> _AIM OF THE EXERCISE_
Only lines with the word "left" are wanted; copy each of them from the listing below.

════════════════

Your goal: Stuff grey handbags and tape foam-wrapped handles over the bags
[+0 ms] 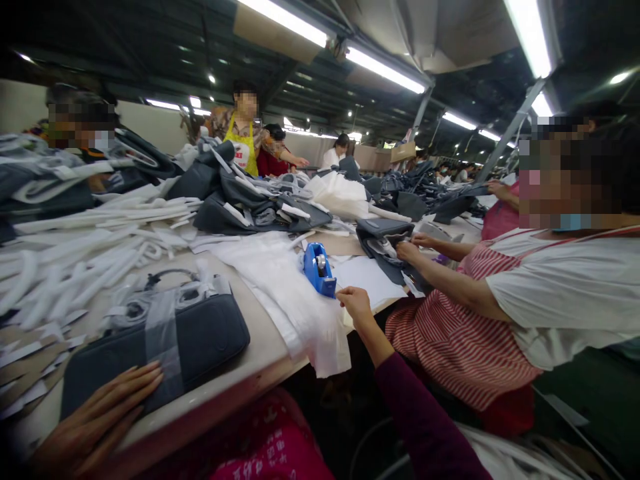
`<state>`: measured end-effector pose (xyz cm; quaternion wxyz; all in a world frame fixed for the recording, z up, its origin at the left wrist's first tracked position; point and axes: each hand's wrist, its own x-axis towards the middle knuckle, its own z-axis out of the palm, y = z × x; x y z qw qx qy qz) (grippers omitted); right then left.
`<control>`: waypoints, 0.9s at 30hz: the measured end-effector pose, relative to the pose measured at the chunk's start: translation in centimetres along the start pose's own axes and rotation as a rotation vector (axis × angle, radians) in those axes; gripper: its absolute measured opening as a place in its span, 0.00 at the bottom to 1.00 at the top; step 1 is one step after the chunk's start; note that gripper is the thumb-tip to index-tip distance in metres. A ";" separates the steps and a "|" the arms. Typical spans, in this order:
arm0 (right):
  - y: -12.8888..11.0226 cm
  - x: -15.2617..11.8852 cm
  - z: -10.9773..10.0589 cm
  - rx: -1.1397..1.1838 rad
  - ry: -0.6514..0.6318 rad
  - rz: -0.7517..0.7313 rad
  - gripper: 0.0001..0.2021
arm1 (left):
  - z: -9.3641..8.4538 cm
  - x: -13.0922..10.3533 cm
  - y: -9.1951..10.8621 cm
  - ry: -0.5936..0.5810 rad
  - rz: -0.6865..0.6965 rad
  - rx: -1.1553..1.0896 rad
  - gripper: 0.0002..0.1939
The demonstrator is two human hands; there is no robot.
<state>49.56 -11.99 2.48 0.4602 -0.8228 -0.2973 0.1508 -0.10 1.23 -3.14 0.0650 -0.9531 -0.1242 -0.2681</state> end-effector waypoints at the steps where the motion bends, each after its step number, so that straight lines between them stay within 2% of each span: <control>1: 0.2 0.0 -0.6 -0.066 0.013 -0.006 0.06 | -0.1 0.2 0.1 0.006 0.013 0.001 0.29; 4: -0.2 -1.1 -3.2 -0.271 0.074 -0.052 0.05 | -0.7 0.7 0.7 0.031 0.000 -0.027 0.25; 6: -2.0 -2.5 -4.6 -0.429 0.091 -0.160 0.07 | -1.2 0.9 1.4 0.034 -0.043 -0.055 0.23; 7: -3.5 -3.3 -4.8 -0.522 0.069 -0.250 0.07 | -1.4 0.9 1.7 0.031 -0.058 -0.069 0.23; 9: -7.4 -5.0 -3.9 -0.841 -0.075 -0.605 0.09 | -1.8 1.0 2.4 -0.025 -0.087 -0.096 0.22; 11: -11.9 -7.0 -1.5 -0.979 -0.317 -0.880 0.09 | -2.1 1.0 2.8 -0.059 -0.119 -0.123 0.22; 14: -18.0 -11.0 4.1 -0.966 -0.719 -1.211 0.11 | -2.2 1.1 3.1 -0.076 -0.154 -0.143 0.22; 17: -21.8 -14.8 10.5 -0.879 -0.941 -1.461 0.10 | -2.4 1.1 3.3 -0.076 -0.151 -0.153 0.21; 20: -23.1 -16.5 16.0 -0.929 -1.027 -1.635 0.07 | -2.5 1.1 3.4 -0.052 -0.169 -0.160 0.21; 22: -23.4 -16.6 18.7 -0.994 -1.042 -1.681 0.07 | -2.4 1.0 3.4 -0.036 -0.185 -0.164 0.20; 24: -23.6 -16.4 20.5 -1.023 -1.046 -1.679 0.08 | -2.3 1.0 3.4 -0.034 -0.183 -0.163 0.20; 27: -23.6 -15.8 21.9 -1.017 -1.053 -1.655 0.09 | -2.3 1.0 3.4 -0.062 -0.188 -0.169 0.20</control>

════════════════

> _WRITTEN ANSWER_
`<state>`: measured end-effector pose (xyz cm; quaternion wxyz; all in a world frame fixed for the recording, z up, its origin at the left wrist's first tracked position; point and axes: each hand's wrist, its own x-axis towards the middle knuckle, its own z-axis out of the palm, y = z × x; x y z qw qx qy qz) (grippers omitted); right then left.
arm1 (left):

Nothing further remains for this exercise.